There are three basic stages active of lymphedema. The earlier lymphedema is recognized and diagnosed, the easier it is to successful treat it and to avoid many of the complications.
It is important as well to be aware that when you have lymphedema, even in one limb there is always the possibility of another limb being affected at some later time. This “inactive” period referred to as the latency stage. It is associated with hereditary forms of lymphedema.
LATENCY STAGE or STAGE 0
Lymphatic transport capacity is reduced No visible/palpable edema Subjective complaints are possible
STAGE I
(Reversible Lymphedema) Accumulation of protein rich edema fluid Pitting edema Reduces with elevation (no fibrosis)
STAGE II
(Spontaneously Irreversible Lymphedema) Accumulation of protein rich edema fluid Pitting becomes progressively more difficult Connective tissue proliferation (fibrosis)
STAGE III
(Lymphostatic Elephantiasis) Accumulation of protein rich edema fluid Non pitting Fibrosis and sclerosis (severe induration) Skin changes (papillomas, hyperkeratosis, etc.)
STAGE IIII
The limb is so densely fibrotic that it is not possible to make any indentation when pressed. It becomes impossible for ultrasound testing to pick even the blood pulse. The skin becomes brittle and even the slight of bumps causes a serious, extensively weeping wound. Because of the hardness of the tissue, it has become a total septic foci for bacteria and constant cellulitis and systemic infections become the norm. The only treatment for cellulitis is an extended period of IV antibiotics.
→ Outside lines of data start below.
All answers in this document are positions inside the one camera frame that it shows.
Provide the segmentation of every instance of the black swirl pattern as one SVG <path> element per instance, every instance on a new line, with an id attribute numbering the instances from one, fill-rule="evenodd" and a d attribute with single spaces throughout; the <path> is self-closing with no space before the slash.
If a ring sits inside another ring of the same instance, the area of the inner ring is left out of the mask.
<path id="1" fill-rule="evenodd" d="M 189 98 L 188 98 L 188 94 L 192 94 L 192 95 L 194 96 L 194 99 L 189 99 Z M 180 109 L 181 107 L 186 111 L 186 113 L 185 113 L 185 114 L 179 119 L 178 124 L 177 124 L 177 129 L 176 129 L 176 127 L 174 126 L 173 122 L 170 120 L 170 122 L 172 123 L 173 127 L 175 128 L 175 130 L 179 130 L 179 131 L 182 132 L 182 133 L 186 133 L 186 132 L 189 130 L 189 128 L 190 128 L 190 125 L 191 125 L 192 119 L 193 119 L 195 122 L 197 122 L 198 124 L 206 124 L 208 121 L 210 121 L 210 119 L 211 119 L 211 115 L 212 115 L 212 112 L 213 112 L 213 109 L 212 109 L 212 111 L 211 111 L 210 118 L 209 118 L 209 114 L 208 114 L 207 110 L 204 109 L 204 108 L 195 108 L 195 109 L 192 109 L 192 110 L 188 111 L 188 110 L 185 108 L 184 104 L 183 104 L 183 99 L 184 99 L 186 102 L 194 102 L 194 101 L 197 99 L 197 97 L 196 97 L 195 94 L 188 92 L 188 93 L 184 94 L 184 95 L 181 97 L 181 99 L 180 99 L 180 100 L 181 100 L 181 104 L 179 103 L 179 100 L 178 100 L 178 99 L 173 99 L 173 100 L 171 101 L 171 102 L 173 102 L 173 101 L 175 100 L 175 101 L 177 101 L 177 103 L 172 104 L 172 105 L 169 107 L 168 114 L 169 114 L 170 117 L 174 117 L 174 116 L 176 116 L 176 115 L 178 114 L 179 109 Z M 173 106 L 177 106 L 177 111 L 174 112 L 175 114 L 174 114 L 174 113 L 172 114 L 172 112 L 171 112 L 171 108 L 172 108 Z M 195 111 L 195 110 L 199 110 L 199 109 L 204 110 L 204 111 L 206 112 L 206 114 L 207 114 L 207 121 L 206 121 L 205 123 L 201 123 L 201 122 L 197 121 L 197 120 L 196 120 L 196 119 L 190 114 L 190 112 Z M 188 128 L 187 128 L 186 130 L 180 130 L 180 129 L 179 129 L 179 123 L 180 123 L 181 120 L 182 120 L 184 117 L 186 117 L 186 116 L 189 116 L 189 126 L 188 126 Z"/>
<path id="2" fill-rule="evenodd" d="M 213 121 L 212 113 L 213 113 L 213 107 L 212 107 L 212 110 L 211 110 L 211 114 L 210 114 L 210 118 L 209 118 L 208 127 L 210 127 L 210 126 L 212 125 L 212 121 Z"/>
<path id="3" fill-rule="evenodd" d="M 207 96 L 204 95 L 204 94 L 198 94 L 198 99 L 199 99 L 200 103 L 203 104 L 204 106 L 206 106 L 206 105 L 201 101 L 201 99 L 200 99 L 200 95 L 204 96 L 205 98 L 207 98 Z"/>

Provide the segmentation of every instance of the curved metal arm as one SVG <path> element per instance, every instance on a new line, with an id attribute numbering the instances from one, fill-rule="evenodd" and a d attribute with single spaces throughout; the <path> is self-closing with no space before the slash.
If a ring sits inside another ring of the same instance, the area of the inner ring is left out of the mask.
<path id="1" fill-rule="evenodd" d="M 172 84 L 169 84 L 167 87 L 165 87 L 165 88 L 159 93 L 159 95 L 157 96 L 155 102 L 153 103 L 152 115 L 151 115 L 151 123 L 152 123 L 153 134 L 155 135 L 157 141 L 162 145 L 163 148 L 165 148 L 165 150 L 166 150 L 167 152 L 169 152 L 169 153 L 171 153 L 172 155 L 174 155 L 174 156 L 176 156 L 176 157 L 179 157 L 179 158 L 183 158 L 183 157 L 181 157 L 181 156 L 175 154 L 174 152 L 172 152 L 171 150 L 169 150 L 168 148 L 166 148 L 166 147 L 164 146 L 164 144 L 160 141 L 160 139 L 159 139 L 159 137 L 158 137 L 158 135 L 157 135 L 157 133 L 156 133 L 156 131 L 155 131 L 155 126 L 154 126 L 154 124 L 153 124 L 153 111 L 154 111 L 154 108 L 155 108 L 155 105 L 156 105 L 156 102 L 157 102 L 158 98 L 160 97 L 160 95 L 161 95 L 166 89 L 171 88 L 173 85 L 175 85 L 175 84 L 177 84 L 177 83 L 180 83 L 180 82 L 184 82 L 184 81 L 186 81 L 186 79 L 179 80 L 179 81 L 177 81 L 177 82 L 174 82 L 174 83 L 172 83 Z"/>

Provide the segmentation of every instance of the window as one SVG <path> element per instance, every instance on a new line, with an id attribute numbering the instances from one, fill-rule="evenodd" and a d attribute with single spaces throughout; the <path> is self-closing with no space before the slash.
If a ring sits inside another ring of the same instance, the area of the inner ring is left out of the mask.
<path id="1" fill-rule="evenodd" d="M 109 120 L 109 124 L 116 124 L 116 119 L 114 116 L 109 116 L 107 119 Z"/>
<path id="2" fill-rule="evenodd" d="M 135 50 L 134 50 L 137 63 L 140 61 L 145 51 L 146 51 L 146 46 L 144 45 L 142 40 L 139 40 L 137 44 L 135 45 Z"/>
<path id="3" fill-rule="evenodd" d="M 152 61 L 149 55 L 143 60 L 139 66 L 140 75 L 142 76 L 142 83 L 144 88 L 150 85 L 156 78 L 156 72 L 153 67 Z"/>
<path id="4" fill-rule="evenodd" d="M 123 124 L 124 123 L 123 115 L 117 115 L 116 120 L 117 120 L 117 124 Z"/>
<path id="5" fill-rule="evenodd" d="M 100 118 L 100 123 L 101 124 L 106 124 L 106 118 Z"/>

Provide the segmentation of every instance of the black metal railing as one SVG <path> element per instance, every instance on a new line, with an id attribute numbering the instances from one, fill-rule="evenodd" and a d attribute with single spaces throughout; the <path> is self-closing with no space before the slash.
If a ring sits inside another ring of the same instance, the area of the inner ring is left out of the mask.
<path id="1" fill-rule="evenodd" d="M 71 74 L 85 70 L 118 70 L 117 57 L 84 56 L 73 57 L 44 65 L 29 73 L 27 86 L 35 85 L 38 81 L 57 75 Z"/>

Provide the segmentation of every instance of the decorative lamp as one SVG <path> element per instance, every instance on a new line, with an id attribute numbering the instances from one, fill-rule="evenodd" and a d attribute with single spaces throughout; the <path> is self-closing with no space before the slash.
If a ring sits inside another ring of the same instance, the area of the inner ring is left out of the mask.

There is no treatment option for Stage Four. The complete focus is on management, containment of infections, prevention if at all possible of amputation.
Stage four information is strictly my own thinking as many do not yet recognize as Stage Four, while others have even mentioned a stage Five.
A new staging system has been set forth by Lee, Morgan and Bergan and endorsed by the American Society of Lymphology. This provides a clear technique which can be employed by clinical and laboratory assessments to more accurately diagnose and prescribe therapy for lymphedema. In this improved version, four stages are identified (I-IV). Physicians and researchers can use additional laboratory assessments, such as bioimpedance, MRI, or CT, to build on the findings of a clinical assessment (physical evaluation). From this, results of therapy can be accurately be determined and reported in documentation, as well as research.
Treatment of Leg Lymphedema
The treatment for arm lymphedema is much the same as treatment for leg lymphedema. The preferred treatment is decongestive therapy.